■ **Action item**
With the pictures omitted, repeat exactly the lines below starting with the line that has "All answers in" and going on through the line that has "If you don't mind, please locate the person's right hand".

■ **Provided information**

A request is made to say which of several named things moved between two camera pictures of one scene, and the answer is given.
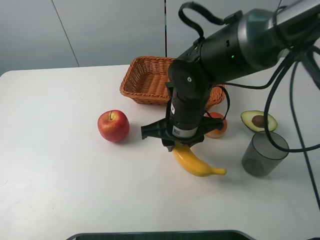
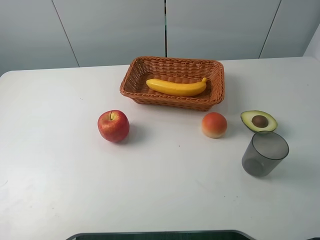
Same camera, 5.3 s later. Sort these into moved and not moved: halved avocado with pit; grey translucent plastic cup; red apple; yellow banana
Moved: yellow banana
Not moved: red apple; grey translucent plastic cup; halved avocado with pit
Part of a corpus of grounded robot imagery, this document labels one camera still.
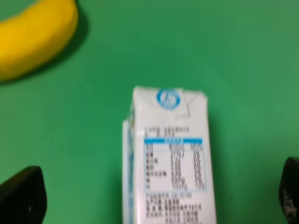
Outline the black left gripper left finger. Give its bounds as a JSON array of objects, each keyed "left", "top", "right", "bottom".
[{"left": 0, "top": 166, "right": 47, "bottom": 224}]

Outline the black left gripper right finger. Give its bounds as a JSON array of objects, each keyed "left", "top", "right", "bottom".
[{"left": 278, "top": 157, "right": 299, "bottom": 224}]

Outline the white blue milk carton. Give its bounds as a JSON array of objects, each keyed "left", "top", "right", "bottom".
[{"left": 122, "top": 86, "right": 217, "bottom": 224}]

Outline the yellow banana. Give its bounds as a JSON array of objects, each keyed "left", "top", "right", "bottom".
[{"left": 0, "top": 0, "right": 79, "bottom": 82}]

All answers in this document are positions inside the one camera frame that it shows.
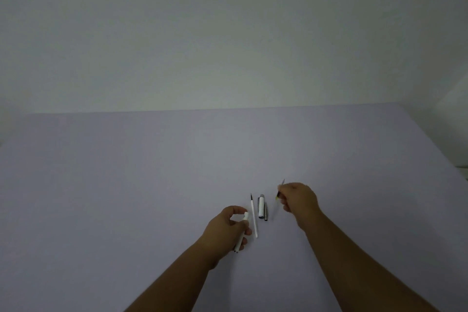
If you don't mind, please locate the person's right hand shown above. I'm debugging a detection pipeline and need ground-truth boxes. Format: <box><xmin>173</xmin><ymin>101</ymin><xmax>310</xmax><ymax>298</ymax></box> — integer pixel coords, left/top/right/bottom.
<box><xmin>277</xmin><ymin>182</ymin><xmax>324</xmax><ymax>232</ymax></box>

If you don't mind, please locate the person's left hand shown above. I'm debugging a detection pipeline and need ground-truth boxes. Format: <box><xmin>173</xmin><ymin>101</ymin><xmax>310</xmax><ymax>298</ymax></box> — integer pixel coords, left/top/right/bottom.
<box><xmin>200</xmin><ymin>206</ymin><xmax>254</xmax><ymax>271</ymax></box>

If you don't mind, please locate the white pen barrel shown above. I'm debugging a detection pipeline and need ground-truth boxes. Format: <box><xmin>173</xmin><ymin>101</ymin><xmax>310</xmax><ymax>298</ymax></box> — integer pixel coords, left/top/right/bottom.
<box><xmin>234</xmin><ymin>212</ymin><xmax>249</xmax><ymax>253</ymax></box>

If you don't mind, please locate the person's left forearm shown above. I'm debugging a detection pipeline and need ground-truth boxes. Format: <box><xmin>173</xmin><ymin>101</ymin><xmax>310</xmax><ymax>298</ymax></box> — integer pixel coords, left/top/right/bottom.
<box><xmin>124</xmin><ymin>240</ymin><xmax>221</xmax><ymax>312</ymax></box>

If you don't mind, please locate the person's right forearm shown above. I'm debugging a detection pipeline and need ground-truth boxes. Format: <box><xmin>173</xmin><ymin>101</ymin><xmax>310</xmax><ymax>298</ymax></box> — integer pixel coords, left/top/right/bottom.
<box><xmin>297</xmin><ymin>211</ymin><xmax>441</xmax><ymax>312</ymax></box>

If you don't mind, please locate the white pen refill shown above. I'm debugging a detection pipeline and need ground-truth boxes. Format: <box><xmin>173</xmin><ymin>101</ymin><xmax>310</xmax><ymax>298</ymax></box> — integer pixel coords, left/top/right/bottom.
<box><xmin>250</xmin><ymin>193</ymin><xmax>259</xmax><ymax>239</ymax></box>

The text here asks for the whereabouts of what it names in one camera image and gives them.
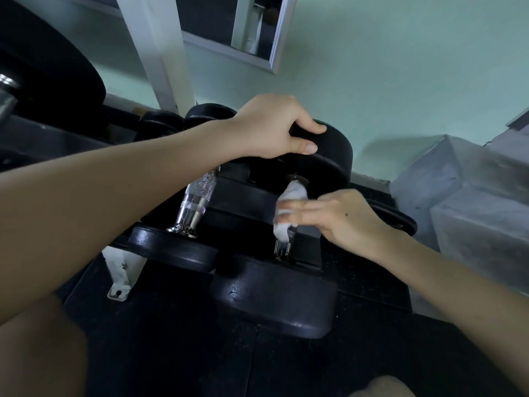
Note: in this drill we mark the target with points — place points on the person's right hand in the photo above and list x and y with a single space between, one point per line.
351 223

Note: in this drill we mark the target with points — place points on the person's left hand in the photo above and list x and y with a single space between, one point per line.
264 123

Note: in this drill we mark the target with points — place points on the person's right fingers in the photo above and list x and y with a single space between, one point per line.
301 208

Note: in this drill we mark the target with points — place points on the person's left thumb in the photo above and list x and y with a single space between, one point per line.
299 146

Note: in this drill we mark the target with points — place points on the white cleaning cloth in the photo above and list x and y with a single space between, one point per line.
291 192

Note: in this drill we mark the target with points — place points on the large black dumbbell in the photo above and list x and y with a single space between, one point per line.
281 297

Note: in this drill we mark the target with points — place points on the person's right forearm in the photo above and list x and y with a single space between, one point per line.
463 305

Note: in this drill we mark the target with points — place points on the person's left forearm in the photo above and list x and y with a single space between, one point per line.
103 202

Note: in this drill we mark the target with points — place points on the white framed mirror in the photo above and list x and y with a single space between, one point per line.
252 33

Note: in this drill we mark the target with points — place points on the small black dumbbell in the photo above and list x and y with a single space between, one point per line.
159 123

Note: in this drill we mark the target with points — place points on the grey concrete steps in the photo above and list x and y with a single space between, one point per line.
475 210

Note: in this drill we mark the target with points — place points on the person's right knee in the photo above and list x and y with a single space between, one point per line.
384 388

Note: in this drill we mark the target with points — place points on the black rack shelf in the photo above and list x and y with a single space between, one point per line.
49 140

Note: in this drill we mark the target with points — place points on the large black weight plate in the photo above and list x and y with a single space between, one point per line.
49 66

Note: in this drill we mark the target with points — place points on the chrome barbell sleeve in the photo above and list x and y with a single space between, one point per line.
6 95

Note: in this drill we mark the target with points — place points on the person's left leg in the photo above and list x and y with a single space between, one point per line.
37 351

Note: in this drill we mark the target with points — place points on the white rack post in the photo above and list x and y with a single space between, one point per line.
157 49

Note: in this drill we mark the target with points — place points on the white rack foot bracket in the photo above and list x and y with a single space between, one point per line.
122 276

■ **Result of this exercise**
All answers in this document are positions inside the one camera frame that it shows.
If you don't mind, please locate the person's right hand shown above. I'm debugging a detection pipeline and need ground-truth boxes. Format: <box><xmin>173</xmin><ymin>101</ymin><xmax>310</xmax><ymax>298</ymax></box> — integer pixel coords, left/top/right/bottom.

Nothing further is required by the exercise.